The first murder occurred in the Hôtel du Nord—that tall prism which dominates the estuary whose waters are the color of the desert. To that tower (which quite glaringly unites the hateful whiteness of a hospital, the numbered divisibility of a jail, and the general appearance of a bordello) there came on the third day of December the delegate from Podolsk to the Third Talmudic Congress, Doctor Marcel Yarmolinsky, a gray-bearded man with gray eyes. We shall never know whether the Hôtel du Nord pleased him; he accepted it with the ancient resignation which had allowed him to endure three years of war in the Carpathians and three thousand years of oppression and pogroms. He was given a room on Floor R, across from the suite which was occupied—not without splendor—by the Tetrarch of Galilee. Yarmolinsky supped, postponed until the following day an inspection of the unknown city, arranged in a placard his many books and few personal possessions, and before midnight extinguished his light. (Thus declared the Tetrarch’s chauffeur who slept in the adjoining room.) On the fourth, at 11:03 A.M., the editor of the Yidische Zaitung put in a call to him; Doctor Yarmolinsky did not answer. He was found in his room, his face already a little dark, nearly nude beneath a large, anachronistic cape. He was lying not far from the door which opened on the hall; a deep knife wound had split his breast. A few hours later, in the same room amid journalists, photographers and policemen, Inspector Treviranus and
Lönnrot were calmly discussing the problem.

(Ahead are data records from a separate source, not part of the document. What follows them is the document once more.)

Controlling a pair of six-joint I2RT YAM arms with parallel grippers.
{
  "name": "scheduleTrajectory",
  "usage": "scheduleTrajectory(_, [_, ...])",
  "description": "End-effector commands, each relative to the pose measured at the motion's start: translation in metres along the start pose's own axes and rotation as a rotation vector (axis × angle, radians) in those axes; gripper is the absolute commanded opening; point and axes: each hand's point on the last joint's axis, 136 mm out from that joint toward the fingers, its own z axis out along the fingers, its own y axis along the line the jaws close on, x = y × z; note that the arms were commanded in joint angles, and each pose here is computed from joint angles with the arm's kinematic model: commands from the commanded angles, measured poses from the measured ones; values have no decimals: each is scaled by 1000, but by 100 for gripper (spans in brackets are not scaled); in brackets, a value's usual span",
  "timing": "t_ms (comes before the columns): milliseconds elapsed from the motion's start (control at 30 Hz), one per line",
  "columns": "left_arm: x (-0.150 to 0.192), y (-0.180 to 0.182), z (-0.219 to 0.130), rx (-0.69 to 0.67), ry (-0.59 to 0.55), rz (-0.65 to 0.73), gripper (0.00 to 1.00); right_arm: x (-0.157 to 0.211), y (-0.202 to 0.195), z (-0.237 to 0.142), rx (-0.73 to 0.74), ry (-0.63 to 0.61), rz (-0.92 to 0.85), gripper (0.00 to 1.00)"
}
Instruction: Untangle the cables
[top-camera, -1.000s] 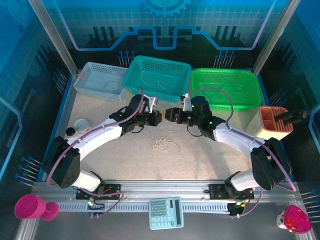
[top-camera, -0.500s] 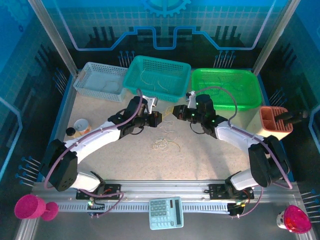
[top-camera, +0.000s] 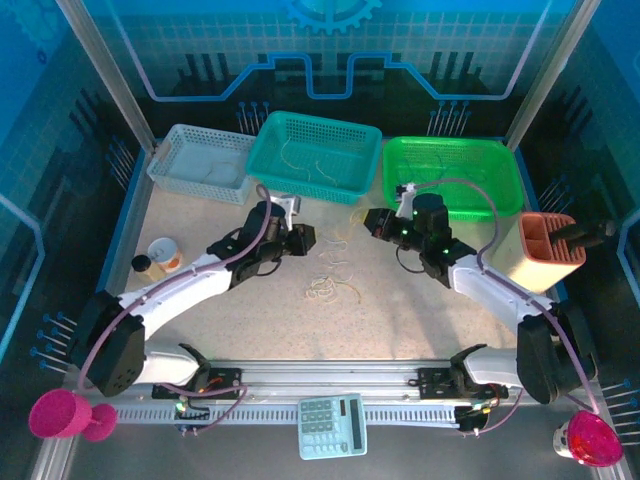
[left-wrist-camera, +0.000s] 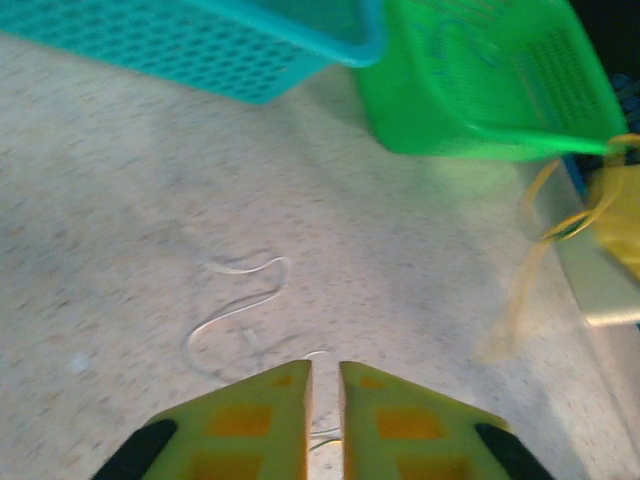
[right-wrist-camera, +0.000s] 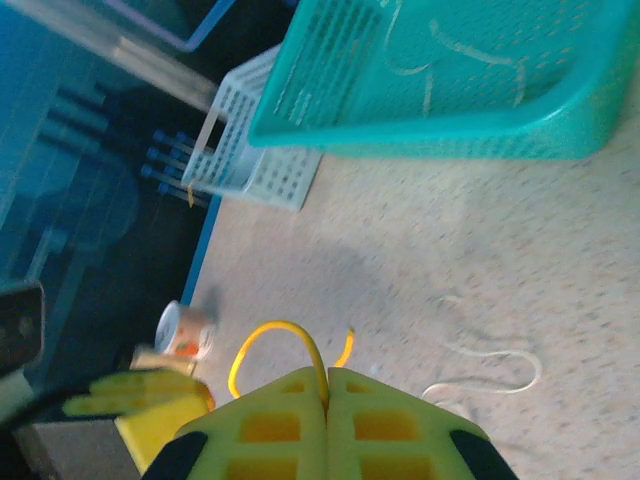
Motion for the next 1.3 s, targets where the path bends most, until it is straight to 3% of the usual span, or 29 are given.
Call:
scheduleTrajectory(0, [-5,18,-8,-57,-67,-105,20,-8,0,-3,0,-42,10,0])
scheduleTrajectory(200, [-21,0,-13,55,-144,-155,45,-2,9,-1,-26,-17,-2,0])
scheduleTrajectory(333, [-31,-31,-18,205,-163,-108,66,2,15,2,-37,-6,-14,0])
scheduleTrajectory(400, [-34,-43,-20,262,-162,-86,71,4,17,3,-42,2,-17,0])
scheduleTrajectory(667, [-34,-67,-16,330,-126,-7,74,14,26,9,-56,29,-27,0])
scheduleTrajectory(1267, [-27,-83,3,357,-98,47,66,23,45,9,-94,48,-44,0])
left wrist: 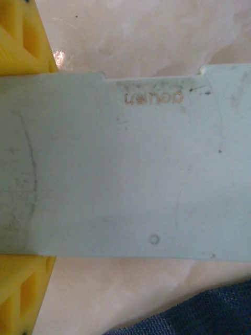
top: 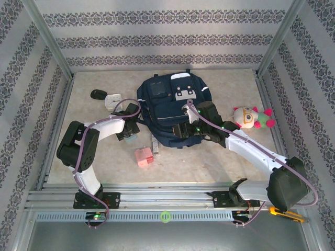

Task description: Pack the student bag

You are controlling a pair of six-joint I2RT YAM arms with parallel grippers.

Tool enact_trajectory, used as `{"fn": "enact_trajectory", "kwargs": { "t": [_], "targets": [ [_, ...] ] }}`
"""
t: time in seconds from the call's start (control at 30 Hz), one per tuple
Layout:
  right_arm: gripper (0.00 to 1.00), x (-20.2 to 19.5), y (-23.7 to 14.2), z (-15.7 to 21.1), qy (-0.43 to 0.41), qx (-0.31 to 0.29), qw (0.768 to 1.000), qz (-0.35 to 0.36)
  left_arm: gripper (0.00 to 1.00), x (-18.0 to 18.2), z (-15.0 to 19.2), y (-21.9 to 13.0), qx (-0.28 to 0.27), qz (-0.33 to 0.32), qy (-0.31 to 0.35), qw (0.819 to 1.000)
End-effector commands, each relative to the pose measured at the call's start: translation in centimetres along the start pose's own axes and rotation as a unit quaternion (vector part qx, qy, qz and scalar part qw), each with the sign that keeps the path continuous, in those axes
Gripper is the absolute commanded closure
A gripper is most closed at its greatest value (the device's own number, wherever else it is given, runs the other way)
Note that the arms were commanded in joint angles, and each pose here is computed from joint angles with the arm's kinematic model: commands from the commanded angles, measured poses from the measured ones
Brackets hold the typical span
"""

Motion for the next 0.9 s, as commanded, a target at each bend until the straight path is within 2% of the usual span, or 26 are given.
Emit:
{"fn": "enact_trajectory", "kwargs": {
  "t": [0.0,0.27,0.43,0.5,0.57,0.6,0.73,0.77,0.87],
  "targets": [
    [0.44,0.6,-0.4,0.0,-0.015,-0.003,1.000,-0.004,0.46,-0.6,0.0,-0.6,0.001,0.035,0.005,0.999],
    [0.44,1.0,-0.8,-1.0,-0.011,-0.021,1.000,-0.015,0.53,0.8,-0.4,-5.4,-0.029,0.093,0.056,0.994],
    [0.44,1.0,-1.2,-2.0,0.008,-0.043,0.999,-0.026,0.65,1.3,-0.4,-9.3,-0.073,0.173,0.151,0.970],
    [0.44,0.9,-1.4,-2.5,0.025,-0.053,0.998,-0.035,0.67,1.0,-0.3,-10.8,-0.095,0.223,0.219,0.945],
    [0.44,0.7,-1.8,-3.2,0.050,-0.064,0.996,-0.039,0.68,0.4,0.5,-12.6,-0.110,0.281,0.337,0.892],
    [0.44,0.6,-1.9,-3.4,0.060,-0.067,0.995,-0.042,0.68,0.4,0.8,-13.2,-0.115,0.297,0.377,0.870],
    [0.42,1.0,-2.8,-5.1,0.088,-0.094,0.989,-0.077,0.69,0.5,2.8,-14.8,-0.115,0.357,0.530,0.761],
    [0.38,1.2,-3.0,-5.6,0.093,-0.100,0.987,-0.084,0.69,0.6,3.1,-14.8,-0.118,0.361,0.553,0.742],
    [0.32,1.6,-3.5,-6.5,0.119,-0.110,0.982,-0.097,0.70,0.5,3.1,-14.9,-0.131,0.358,0.585,0.716]
  ]
}}
Point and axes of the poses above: each hand's point on the last joint's axis, 136 mm out from that joint toward the fingers, its own y axis out along the fingers, its own x axis along the line the jaws close on, z = x × y, the point moved 7 cm from there along -y, back along the fingers, and after that the axes turned 8 degrees about -y, right-handed, at the moved point
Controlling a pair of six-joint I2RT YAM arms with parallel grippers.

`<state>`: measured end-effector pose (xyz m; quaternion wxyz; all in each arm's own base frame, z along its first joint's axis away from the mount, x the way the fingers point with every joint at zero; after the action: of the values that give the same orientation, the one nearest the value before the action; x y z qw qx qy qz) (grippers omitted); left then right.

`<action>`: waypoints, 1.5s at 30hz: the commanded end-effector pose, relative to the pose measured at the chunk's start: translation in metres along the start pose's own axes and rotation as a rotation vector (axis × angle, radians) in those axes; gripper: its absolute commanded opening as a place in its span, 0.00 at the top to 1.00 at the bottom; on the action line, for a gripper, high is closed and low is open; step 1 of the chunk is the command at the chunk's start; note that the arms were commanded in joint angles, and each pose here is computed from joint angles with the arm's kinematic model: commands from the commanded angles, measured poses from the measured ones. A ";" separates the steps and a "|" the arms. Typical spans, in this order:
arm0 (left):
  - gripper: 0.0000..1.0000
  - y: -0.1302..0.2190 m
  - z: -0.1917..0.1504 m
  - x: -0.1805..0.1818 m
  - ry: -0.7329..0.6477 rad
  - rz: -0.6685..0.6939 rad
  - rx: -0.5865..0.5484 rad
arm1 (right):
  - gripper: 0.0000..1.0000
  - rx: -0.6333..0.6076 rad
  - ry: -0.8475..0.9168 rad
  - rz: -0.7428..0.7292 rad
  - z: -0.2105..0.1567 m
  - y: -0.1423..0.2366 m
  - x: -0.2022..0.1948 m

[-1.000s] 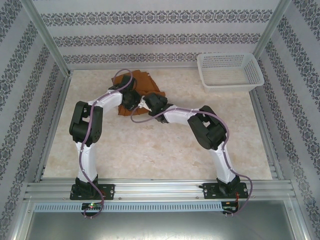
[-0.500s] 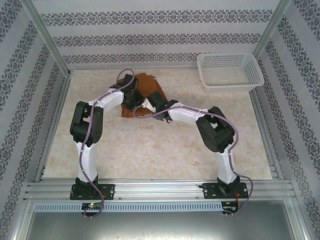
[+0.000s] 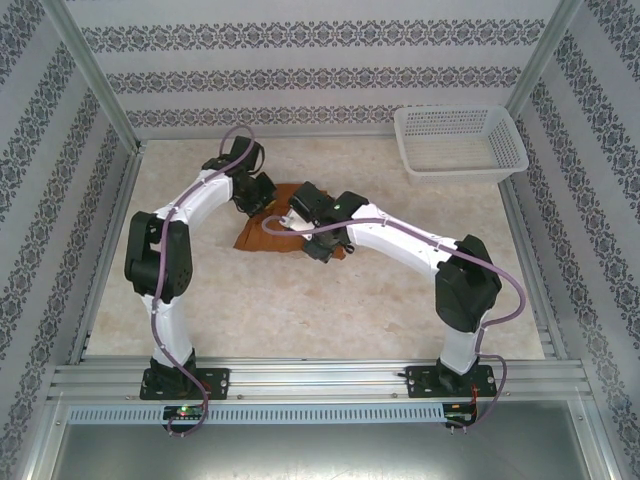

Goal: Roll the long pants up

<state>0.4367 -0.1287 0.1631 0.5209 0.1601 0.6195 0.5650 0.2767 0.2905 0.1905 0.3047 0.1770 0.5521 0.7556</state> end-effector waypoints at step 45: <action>1.00 0.039 -0.056 0.090 0.049 0.117 -0.083 | 1.00 0.252 -0.178 0.690 0.048 -0.028 0.033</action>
<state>0.3349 -0.0820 0.1421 0.4772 0.1603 0.6110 0.6110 0.2878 0.3373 0.1671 0.0993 0.4387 0.5525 0.7017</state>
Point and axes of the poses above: each hand's point on the last joint's axis, 136 mm out from that joint toward the fingers, its own y axis back along the fingers, its own x axis along the line the jaws close on, z = x × y, the point moved 6 cm from there along y, back along the fingers, and after that the axes turned 9 degrees about -y, right-handed, at the moved point
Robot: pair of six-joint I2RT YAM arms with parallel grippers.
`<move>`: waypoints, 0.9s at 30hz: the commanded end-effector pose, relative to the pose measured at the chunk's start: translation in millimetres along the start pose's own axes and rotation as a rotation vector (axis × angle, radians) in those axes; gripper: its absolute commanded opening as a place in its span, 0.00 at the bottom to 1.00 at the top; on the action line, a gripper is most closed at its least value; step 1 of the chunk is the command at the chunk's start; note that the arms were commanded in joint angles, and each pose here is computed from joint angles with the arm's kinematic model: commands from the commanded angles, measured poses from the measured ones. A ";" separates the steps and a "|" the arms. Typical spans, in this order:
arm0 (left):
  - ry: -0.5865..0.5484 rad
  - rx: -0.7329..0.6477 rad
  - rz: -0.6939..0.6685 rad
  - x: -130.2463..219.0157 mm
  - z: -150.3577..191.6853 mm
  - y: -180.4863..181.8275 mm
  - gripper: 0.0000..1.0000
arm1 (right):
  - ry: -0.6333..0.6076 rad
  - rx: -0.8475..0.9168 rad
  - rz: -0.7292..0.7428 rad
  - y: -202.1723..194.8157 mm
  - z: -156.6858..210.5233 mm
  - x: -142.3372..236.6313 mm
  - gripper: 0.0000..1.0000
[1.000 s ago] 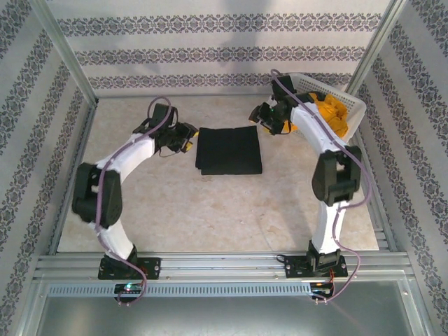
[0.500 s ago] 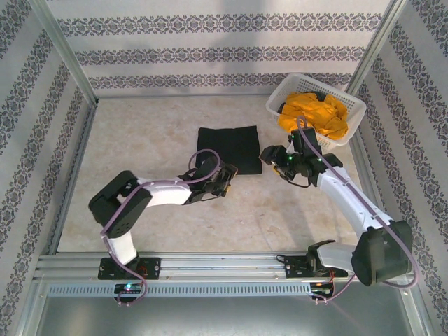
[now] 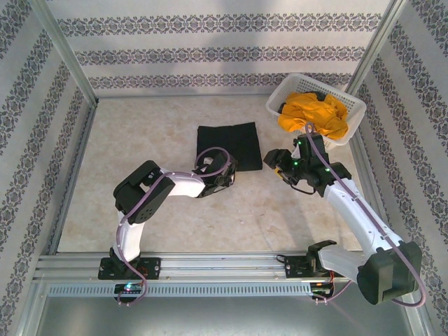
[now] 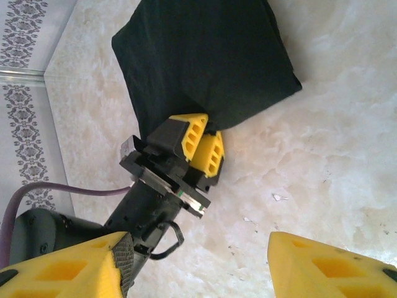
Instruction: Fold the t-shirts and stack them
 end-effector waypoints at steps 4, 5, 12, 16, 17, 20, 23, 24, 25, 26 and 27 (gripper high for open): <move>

“No need to look for a three-legged cat here,” Treviranus was saying as he brandished an imperious cigar. “We all know that the Tetrarch of Galilee owns the finest sapphires in the world. Someone, intending to steal them, must have broken in here by mistake. Yarmolinsky got up; the robber had to kill him. How does it sound to you?”
“Possible, but not interesting,” Lönnot answered. “You’ll reply that reality hasn’t the least obligation to be interesting. And I’ll answer you that reality may avoid that obligation but that hypotheses may not. In the hypothesis that you propose, chance intervenes copiously. Here we have a dead rabbi; I would prefer a purely rabbinical explanation, not the imaginary mischances of an imaginary robber.”
Treviranus replied ill-humoredly:
“I’m not interested in rabbinical explanations. I am interested in capturing the man who stabbed this unknown person.”
“Not so unknown,” corrected Lönnrot. “Here are his complete works.” He indicated in the wall-cupboard a row of tall books: a Vindication of the Cabala; An Examination of the Philosophy of Robert Fludd; a literal translation of the Sepher Yezirah; a Biography of the Baal Shem; a History of the Hasidic Sect; a monograph (in German) on the Tetragrammaton; another, on the divine nomenclature of the Pentateuch. The inspector regarded them with dread, almost with repulsion. Then he began to laugh.
“I’m a poor Christian,” he said. “Carry off those musty volumes if you want; I don’t have any time to waste on Jewish superstitions.”
“Maybe the crime belongs to the history of Jewish superstitions,” murmured Lönnrot.
“Like Christianity,” the editor of the Yidische Zaitung ventured to add. He was myopic, an atheist and very shy.